_What you should do:_ Could you count the lines in the listing that include the word "this"? Give only the number.

_The input:_
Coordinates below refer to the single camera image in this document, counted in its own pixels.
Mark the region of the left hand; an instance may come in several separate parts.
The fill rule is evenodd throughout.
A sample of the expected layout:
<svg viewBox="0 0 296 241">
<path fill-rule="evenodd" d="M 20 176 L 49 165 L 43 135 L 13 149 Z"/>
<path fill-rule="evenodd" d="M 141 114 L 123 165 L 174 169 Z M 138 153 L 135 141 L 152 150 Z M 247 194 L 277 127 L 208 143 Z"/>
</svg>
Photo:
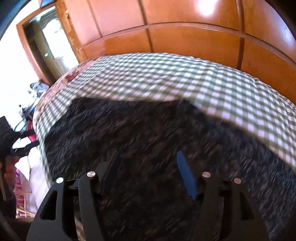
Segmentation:
<svg viewBox="0 0 296 241">
<path fill-rule="evenodd" d="M 15 185 L 16 182 L 16 167 L 15 164 L 19 161 L 18 156 L 6 156 L 5 160 L 1 160 L 1 177 L 7 184 Z"/>
</svg>

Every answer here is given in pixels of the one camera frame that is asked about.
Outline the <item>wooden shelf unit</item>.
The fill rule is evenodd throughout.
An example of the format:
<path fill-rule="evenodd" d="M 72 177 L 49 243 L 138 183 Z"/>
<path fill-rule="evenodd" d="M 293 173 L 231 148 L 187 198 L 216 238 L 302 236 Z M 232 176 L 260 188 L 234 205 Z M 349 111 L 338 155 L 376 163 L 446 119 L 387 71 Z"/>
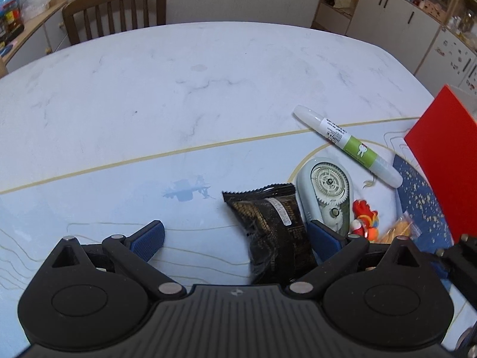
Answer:
<path fill-rule="evenodd" d="M 454 0 L 318 0 L 311 27 L 383 46 L 414 21 L 431 34 Z"/>

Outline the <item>blue gold-speckled placemat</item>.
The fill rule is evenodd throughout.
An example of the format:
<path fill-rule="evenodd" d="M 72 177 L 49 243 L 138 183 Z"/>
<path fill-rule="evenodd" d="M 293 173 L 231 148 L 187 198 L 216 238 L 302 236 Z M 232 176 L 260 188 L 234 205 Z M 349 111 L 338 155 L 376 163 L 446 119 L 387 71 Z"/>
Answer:
<path fill-rule="evenodd" d="M 429 253 L 451 247 L 450 228 L 427 180 L 399 155 L 394 156 L 393 167 L 403 178 L 397 189 L 398 211 L 411 219 L 411 238 L 416 246 Z"/>

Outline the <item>red and white cardboard box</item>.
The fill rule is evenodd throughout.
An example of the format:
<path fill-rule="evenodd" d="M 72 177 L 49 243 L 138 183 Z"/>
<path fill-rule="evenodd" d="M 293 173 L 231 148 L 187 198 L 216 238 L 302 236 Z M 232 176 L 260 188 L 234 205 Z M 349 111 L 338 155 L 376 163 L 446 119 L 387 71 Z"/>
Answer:
<path fill-rule="evenodd" d="M 454 241 L 476 236 L 476 120 L 445 85 L 405 135 Z"/>

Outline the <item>grey correction tape dispenser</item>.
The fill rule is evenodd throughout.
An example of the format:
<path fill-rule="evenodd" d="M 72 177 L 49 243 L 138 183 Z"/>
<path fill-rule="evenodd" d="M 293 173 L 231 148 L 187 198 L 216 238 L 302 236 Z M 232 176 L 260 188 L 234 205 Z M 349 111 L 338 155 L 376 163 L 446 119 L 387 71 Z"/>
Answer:
<path fill-rule="evenodd" d="M 307 161 L 296 177 L 306 222 L 322 222 L 345 236 L 352 221 L 353 189 L 348 172 L 330 158 Z"/>

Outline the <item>red orange small toy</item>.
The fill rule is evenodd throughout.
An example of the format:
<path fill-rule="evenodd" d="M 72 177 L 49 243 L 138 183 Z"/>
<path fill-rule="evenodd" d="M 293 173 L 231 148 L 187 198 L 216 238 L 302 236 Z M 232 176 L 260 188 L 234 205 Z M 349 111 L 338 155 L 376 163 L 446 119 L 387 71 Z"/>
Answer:
<path fill-rule="evenodd" d="M 355 200 L 352 203 L 354 220 L 350 223 L 349 233 L 368 239 L 370 242 L 378 238 L 378 212 L 372 210 L 365 200 Z"/>

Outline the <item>orange snack in wrapper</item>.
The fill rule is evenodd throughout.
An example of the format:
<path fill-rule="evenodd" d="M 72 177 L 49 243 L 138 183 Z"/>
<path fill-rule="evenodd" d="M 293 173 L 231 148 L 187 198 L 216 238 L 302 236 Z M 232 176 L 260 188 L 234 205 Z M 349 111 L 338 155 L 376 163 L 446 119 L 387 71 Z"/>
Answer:
<path fill-rule="evenodd" d="M 409 237 L 412 240 L 421 235 L 421 230 L 408 212 L 404 212 L 381 237 L 380 242 L 390 244 L 396 237 Z"/>

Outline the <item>black snack packet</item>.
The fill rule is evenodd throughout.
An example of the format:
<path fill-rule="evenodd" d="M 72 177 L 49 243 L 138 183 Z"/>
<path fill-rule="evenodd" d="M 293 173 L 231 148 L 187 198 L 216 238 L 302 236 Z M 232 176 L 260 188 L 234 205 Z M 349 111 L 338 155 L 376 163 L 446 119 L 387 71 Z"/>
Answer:
<path fill-rule="evenodd" d="M 253 285 L 286 287 L 317 267 L 292 183 L 222 196 L 247 237 Z"/>

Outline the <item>brown wooden chair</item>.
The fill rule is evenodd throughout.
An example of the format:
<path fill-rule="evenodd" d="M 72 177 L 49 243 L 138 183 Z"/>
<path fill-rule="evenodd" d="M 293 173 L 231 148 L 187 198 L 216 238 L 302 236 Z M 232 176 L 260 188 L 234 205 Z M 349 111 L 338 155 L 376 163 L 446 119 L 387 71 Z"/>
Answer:
<path fill-rule="evenodd" d="M 167 0 L 72 0 L 62 8 L 69 43 L 167 22 Z"/>

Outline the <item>white storage cabinet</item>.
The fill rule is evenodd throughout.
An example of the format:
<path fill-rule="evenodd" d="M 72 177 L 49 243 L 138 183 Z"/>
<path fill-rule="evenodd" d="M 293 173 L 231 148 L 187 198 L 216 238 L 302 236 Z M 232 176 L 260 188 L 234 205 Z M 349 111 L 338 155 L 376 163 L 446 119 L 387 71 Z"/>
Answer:
<path fill-rule="evenodd" d="M 476 76 L 476 54 L 406 0 L 359 0 L 346 35 L 394 56 L 433 95 Z"/>

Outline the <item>white green marker pen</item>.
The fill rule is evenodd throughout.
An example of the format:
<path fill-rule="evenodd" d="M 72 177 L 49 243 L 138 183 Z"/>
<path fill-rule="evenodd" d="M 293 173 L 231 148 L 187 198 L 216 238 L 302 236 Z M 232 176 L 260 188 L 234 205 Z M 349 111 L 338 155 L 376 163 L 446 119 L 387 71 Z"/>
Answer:
<path fill-rule="evenodd" d="M 330 121 L 327 117 L 319 115 L 308 107 L 297 105 L 293 115 L 302 123 L 329 140 L 348 156 L 368 169 L 376 177 L 392 188 L 399 188 L 403 183 L 402 175 L 382 156 L 355 138 L 352 134 Z"/>

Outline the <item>blue bag on side table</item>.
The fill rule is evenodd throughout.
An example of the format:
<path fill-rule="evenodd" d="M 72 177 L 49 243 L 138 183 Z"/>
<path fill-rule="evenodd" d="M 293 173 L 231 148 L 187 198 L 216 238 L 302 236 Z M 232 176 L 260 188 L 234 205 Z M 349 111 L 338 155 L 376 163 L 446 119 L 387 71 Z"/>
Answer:
<path fill-rule="evenodd" d="M 1 0 L 1 22 L 5 34 L 23 23 L 19 0 Z"/>

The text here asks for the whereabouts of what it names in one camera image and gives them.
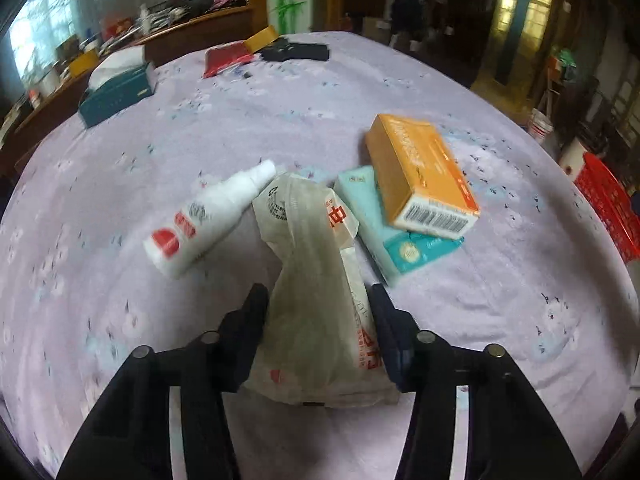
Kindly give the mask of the white spray bottle red label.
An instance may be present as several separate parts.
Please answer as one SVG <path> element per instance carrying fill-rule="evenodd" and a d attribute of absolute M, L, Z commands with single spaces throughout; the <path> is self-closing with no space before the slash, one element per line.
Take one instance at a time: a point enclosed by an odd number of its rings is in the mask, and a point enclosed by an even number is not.
<path fill-rule="evenodd" d="M 161 274 L 178 278 L 235 228 L 276 174 L 276 164 L 267 159 L 206 185 L 153 229 L 143 242 L 146 255 Z"/>

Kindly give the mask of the orange medicine box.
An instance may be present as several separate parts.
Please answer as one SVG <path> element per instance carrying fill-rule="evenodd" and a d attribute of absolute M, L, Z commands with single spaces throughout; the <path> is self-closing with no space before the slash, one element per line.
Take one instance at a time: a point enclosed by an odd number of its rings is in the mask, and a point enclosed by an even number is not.
<path fill-rule="evenodd" d="M 364 140 L 390 226 L 448 240 L 475 226 L 480 206 L 432 124 L 378 114 Z"/>

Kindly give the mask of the white plastic bag red print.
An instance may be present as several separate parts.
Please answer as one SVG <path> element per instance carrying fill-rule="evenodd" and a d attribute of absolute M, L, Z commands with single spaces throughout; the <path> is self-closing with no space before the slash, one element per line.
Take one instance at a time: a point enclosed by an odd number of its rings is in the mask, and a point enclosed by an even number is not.
<path fill-rule="evenodd" d="M 355 248 L 359 222 L 327 186 L 281 174 L 253 203 L 281 260 L 246 388 L 286 404 L 394 403 Z"/>

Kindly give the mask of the teal tissue pack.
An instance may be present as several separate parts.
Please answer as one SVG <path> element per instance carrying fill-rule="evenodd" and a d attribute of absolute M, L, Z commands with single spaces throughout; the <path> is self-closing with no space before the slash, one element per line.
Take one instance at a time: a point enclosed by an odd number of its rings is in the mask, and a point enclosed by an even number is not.
<path fill-rule="evenodd" d="M 341 172 L 334 191 L 358 220 L 358 235 L 387 285 L 395 286 L 405 275 L 451 254 L 464 242 L 464 238 L 448 240 L 390 226 L 371 166 Z"/>

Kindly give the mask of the floral purple tablecloth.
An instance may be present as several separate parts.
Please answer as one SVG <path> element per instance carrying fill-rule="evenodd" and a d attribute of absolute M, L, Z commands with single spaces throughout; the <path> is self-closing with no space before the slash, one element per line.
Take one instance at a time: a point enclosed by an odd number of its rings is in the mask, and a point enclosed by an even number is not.
<path fill-rule="evenodd" d="M 402 278 L 396 307 L 459 347 L 502 344 L 582 468 L 623 408 L 639 352 L 638 298 L 608 231 L 555 161 L 471 91 L 347 32 L 328 62 L 205 78 L 191 53 L 154 96 L 86 128 L 56 128 L 1 220 L 1 405 L 25 455 L 55 474 L 130 351 L 183 346 L 272 285 L 279 259 L 255 218 L 182 278 L 145 255 L 154 226 L 202 184 L 270 159 L 319 181 L 360 166 L 378 114 L 436 126 L 480 220 L 452 254 Z"/>

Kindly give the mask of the yellow tape roll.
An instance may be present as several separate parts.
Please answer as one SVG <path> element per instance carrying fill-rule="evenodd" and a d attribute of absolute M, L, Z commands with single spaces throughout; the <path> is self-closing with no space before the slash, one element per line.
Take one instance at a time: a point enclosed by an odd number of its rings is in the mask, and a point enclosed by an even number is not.
<path fill-rule="evenodd" d="M 273 44 L 278 38 L 279 33 L 272 25 L 269 25 L 259 32 L 256 32 L 253 36 L 250 36 L 250 38 L 247 38 L 247 40 L 244 41 L 244 46 L 250 53 L 256 53 Z"/>

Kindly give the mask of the black wallet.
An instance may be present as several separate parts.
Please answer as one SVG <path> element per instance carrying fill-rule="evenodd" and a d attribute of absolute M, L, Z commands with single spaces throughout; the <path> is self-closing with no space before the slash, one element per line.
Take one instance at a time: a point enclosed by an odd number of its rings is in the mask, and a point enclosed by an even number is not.
<path fill-rule="evenodd" d="M 311 60 L 326 62 L 330 58 L 330 49 L 326 44 L 305 44 L 288 41 L 284 37 L 274 40 L 259 50 L 262 59 L 267 62 L 285 62 L 292 60 Z"/>

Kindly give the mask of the red plastic basket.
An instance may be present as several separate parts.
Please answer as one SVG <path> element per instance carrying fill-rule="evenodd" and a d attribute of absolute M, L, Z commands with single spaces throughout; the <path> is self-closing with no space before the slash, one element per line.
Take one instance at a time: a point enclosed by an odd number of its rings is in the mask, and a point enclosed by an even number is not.
<path fill-rule="evenodd" d="M 596 155 L 582 155 L 574 183 L 606 227 L 624 263 L 639 259 L 639 217 L 623 185 Z"/>

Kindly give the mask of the teal tissue box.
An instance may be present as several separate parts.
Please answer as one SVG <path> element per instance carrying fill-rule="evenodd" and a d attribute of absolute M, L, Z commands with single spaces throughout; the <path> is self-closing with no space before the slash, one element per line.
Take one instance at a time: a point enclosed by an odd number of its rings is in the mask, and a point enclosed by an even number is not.
<path fill-rule="evenodd" d="M 155 66 L 145 47 L 134 46 L 110 54 L 93 70 L 78 114 L 87 128 L 99 125 L 131 105 L 152 96 L 157 86 Z"/>

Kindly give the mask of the wooden sideboard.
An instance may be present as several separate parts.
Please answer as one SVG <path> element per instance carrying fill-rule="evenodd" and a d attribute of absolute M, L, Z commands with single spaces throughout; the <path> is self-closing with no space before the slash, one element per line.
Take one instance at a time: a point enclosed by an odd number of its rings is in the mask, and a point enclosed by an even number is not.
<path fill-rule="evenodd" d="M 128 48 L 120 49 L 103 60 L 99 68 L 128 70 L 146 62 L 160 67 L 191 52 L 244 40 L 267 25 L 265 12 L 256 6 L 216 11 L 161 30 Z M 22 173 L 29 156 L 47 135 L 77 113 L 91 74 L 92 71 L 87 70 L 64 82 L 8 136 L 1 148 L 3 177 L 15 180 Z"/>

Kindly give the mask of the red packet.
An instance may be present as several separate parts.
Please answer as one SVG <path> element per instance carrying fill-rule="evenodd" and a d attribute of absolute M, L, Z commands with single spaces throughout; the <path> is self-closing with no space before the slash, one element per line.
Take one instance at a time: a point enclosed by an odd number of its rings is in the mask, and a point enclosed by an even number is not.
<path fill-rule="evenodd" d="M 253 60 L 254 54 L 242 41 L 211 48 L 206 51 L 203 77 L 216 76 L 231 67 L 247 64 Z"/>

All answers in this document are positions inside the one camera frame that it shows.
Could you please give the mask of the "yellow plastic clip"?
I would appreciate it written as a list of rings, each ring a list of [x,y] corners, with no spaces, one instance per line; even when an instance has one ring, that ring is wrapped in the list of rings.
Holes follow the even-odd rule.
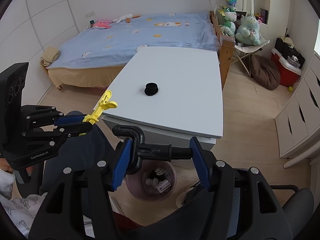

_Output of the exercise:_ 2